Two blocks of masses \(10 \mathrm{~kg}\) an \(4 \mathrm{~kg}\) are connected by a spring of negligible mass and placed on a frictionless horizontal surface. An impulse gives velocity of \(14 \mathrm{~m} / \mathrm{s}\) to the heavier block in the direction of the lighter block. The velocity of the centre of mass is : \(\\{\mathrm{A}\\} 30 \mathrm{~m} / \mathrm{s}\) \(\\{\mathrm{B}\\} 20 \mathrm{~m} / \mathrm{s}\) \(\\{\mathrm{C}\\} 10 \mathrm{~m} / \mathrm{s}\) \(\\{\mathrm{D}\\} 5 \mathrm{~m} / \mathrm{s}\)

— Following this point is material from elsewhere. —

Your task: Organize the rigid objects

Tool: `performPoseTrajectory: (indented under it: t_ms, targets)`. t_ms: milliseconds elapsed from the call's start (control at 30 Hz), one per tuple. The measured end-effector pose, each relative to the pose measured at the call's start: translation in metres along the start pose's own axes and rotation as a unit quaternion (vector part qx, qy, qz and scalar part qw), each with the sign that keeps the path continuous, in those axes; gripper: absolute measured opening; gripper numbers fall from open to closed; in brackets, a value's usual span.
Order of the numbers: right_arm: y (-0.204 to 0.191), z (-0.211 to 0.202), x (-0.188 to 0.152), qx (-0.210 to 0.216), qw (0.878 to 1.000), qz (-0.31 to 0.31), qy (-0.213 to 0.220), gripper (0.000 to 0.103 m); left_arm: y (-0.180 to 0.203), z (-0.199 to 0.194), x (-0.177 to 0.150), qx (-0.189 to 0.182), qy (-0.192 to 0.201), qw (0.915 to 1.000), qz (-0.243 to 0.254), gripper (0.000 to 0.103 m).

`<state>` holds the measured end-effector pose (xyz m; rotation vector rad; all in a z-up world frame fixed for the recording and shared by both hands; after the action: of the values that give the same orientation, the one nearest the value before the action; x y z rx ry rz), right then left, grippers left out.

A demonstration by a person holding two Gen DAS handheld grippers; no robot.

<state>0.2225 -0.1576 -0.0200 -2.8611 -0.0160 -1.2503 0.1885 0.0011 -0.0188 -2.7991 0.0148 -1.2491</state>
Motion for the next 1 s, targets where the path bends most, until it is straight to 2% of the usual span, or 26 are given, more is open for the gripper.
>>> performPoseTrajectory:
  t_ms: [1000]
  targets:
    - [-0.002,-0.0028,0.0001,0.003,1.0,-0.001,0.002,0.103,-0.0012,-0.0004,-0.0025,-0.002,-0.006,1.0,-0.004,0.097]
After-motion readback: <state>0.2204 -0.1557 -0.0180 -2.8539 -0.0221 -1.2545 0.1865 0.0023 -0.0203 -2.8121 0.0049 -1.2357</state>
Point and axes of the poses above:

Before giving the impulse to the heavier block, both blocks are at rest which means their velocities are 0. The total initial momentum of the system is 0.

After giving the impulse to the heavier block, it acquires a velocity of 14 m/s. Thus, its final momentum can be calculated as Final momentum of heavier block = mass (10 kg) × velocity (14 m/s) = 140 kg m/s.

Since the lighter block was not given any impulse, its momentum stays the same (initially 0). Therefore, the total final momentum of the system is the final momentum of the heavier block: Total final momentum = final momentum of heavier block = 140 kg m/s.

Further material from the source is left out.